• **YOUR GOAL**: Across the listing below, count the lines that mention the string "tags". Reply with the figure only.
━━━━━ DATASET CONTENT
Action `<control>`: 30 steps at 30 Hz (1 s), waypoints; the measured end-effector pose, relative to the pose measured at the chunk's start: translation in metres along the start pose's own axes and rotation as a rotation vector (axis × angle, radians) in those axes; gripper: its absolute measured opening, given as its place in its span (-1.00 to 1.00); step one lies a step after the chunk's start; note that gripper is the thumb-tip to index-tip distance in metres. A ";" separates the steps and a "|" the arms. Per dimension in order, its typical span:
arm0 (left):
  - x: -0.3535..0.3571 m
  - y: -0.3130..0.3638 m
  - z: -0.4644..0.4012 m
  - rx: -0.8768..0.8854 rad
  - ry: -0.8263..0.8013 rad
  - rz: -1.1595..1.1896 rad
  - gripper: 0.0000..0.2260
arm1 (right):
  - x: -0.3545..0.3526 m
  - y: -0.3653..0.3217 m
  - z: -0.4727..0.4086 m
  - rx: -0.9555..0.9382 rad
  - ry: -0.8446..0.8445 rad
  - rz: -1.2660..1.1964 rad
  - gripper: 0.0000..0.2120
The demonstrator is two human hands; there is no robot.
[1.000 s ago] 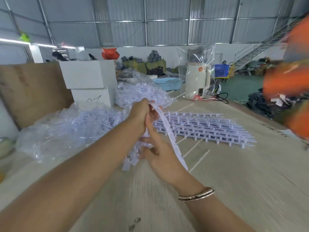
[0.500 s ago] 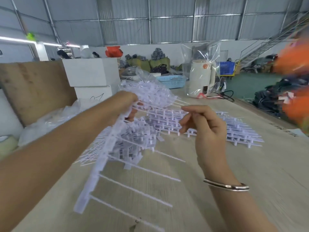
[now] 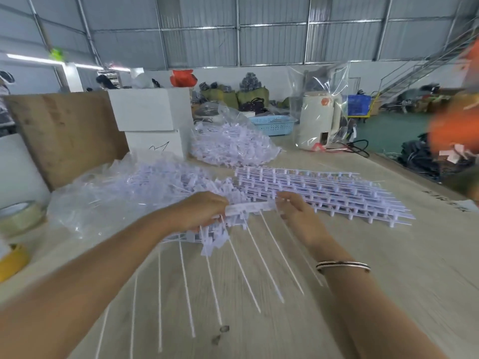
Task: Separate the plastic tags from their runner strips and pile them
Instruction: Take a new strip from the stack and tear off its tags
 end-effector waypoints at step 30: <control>0.056 -0.016 0.019 0.264 0.011 0.009 -0.89 | 0.061 0.012 0.013 -0.254 -0.560 0.237 -0.86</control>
Point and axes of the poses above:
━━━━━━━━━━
• **OUTPUT FOR THIS EXERCISE**: 2